Over the course of the past few years several changes have taken place within the world of fuels and oil which are significant to the performance, and critical to the long life of our engines. We have issued advice on a number of occasions but here we bring together the key points and our best recommendations.


All standard unleaded fuel you buy at the pumps in the UK now must have a 10% ethanol content marked E10. It is used for ecological reasons.

But ethanol is less volatile than petrol and reduces performance. More than that ethanol can cause irreparable harm to petrol-fuelled engines, whether in a car, a chain-saw or your kart engine.

There are four main problems with ethanol:

  •  It is corrosive when in contact with certain materials in fuel storage and delivery systems, including some rubber compounds and the zinc and aluminium alloys used in carburettors.
  • Because it is an alcohol, ethanol dries out the rubber components in a fuel system. This can lead to brittle fuel lines and degrade seals and diaphragms.
  • Ethanol is hygroscopic – it likes water. Water can enter fuel containers when they are filled up. Once in the petrol, it forms a chemical mix that causes corrosion of internal parts. As the fuel level in a tank or container drops, water condenses on the cool surfaces of the vessel, drops, and runs down into the fuel where the ethanol welcomes it.
  • Within 2-strokes, the ethanol solvent cleaning effect is a serious problem because it can reduce lubrication – vital to the life of your engine.

For this reason, we now recommend the use of Super Unleaded 97/99 octane fuel which still has only a 5% ethanol content marked as E5. And we are pleased to now confirm that the control fuel used at all British Championship rounds is a special blend with approximately 3% ethanol.


Our key advice here is that whichever fuel you are using you should always add a minimum of 320 ml of oil to 5 litres of fuel. We know that some drivers/teams use less oil in a search for greater performance but we must underline using less than 320ml per 5 litres may potentially cause serious engine failure especially with the higher ethanol E10 fuel.


For years we have recommended the use of Shell M castor-based oil for our engines. It gives excellent performance and long life. So, when Shell withdrew it from the market we were very disappointed as were many users world-wide. We have not rushed to advise on a suitable alternative because we needed to see how products performed.

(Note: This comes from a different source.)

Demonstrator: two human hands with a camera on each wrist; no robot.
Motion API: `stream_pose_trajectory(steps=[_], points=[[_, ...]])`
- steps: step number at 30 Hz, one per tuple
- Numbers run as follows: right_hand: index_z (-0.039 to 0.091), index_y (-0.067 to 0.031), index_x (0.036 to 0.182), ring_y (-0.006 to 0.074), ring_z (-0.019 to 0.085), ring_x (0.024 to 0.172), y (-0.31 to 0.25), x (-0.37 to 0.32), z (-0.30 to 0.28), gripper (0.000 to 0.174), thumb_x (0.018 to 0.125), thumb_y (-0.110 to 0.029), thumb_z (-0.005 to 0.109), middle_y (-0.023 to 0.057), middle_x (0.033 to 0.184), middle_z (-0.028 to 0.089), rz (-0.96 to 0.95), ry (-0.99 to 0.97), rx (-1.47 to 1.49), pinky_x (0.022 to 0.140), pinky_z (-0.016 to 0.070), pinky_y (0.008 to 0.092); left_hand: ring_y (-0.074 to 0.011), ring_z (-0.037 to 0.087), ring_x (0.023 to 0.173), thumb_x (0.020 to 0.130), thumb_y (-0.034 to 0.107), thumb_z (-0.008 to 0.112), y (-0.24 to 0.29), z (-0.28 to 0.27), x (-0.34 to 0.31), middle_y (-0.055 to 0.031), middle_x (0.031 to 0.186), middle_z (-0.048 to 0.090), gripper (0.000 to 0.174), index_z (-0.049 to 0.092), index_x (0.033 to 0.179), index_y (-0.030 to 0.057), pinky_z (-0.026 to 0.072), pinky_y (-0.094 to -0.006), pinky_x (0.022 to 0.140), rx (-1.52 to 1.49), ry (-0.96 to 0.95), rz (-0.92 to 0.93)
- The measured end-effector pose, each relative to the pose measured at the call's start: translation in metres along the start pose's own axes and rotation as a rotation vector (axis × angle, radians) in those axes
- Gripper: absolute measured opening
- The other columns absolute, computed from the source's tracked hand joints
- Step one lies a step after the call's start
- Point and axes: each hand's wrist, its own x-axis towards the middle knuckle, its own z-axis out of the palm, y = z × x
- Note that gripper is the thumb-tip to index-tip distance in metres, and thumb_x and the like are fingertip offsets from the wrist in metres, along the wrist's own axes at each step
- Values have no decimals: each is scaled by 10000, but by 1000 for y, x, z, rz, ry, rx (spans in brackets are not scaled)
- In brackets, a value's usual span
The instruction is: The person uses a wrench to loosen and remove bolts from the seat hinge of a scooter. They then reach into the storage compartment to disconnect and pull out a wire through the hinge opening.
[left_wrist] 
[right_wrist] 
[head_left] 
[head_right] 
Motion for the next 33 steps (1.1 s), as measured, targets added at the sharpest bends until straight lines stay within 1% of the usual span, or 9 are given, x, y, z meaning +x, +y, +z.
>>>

It is our observation that there is no oil available which is an exact copy of Shell M. However, we see excellent results from several quality castor-based oils which also contain an amount of synthetic content to help offset the ethanol.

 These are:

 Elf HTX 909 

 Fuchs Silkolene Pro KR2

 Vroom Factory Racing 2T

 Ravenol Racing Castor 2T

In each and every case we still underline the need to use a minimum of 320ml per 5 litres. We will add to this list if we see good results from other oils.


Closely linked with lubrication comes carburation. Our running guide, which is freely available on our website,

gives our recommended starting point on settings. The critical factor is to ensure that your engine is getting a rich mixture. Unlike other types of 2-strokes which require the mixture to be ultra-weak to gain performance, our engine is the opposite. A rich mixture will give superior power as well as longer engine life because of greater lubrication and cooler engine temps. It will also improve mid to higher rev range power.

Make no mistake, setting the mixture too weak will cause engine failure.

Engine Revs

Our recommended maximum continuous revs is set at 15,000 rpm with the proviso that up to 15,750rpm may be used for the short bursts sometimes required for circuits. And our running guide also stresses than while the engine will very easily pull well over 16,000 rpm, such usage will dramatically reduce its life and can potentially lead to a major failure.

We know some drivers boast their engine will reach 16,500rpm and more – but we stress that such use is well outside the parameters we set for the engine. It is also highly likely that taking off teeth and tuning for lower maximum revs will actually give more speed.

So we underline use of the engine over 15,750rpm will reduce its life.

Balance & Engine Condition

Vibration is something that occurs in all engines and can be destructive. On a race engine running at 15,000rpm and more, it is important that everything is in good order. If an engine is slightly out of balance because the crank alignment is out due to a lost chain then it can put extra strain on the rotating parts.

Equally excessive bore wear and alignment or wear in components and any imperfections in build can also have a damaging effect.

So we push hard the message that using the correct amount of top quality oil, keeping the revs under control and ensuring the engine is in good shape will give you best performance and engine life.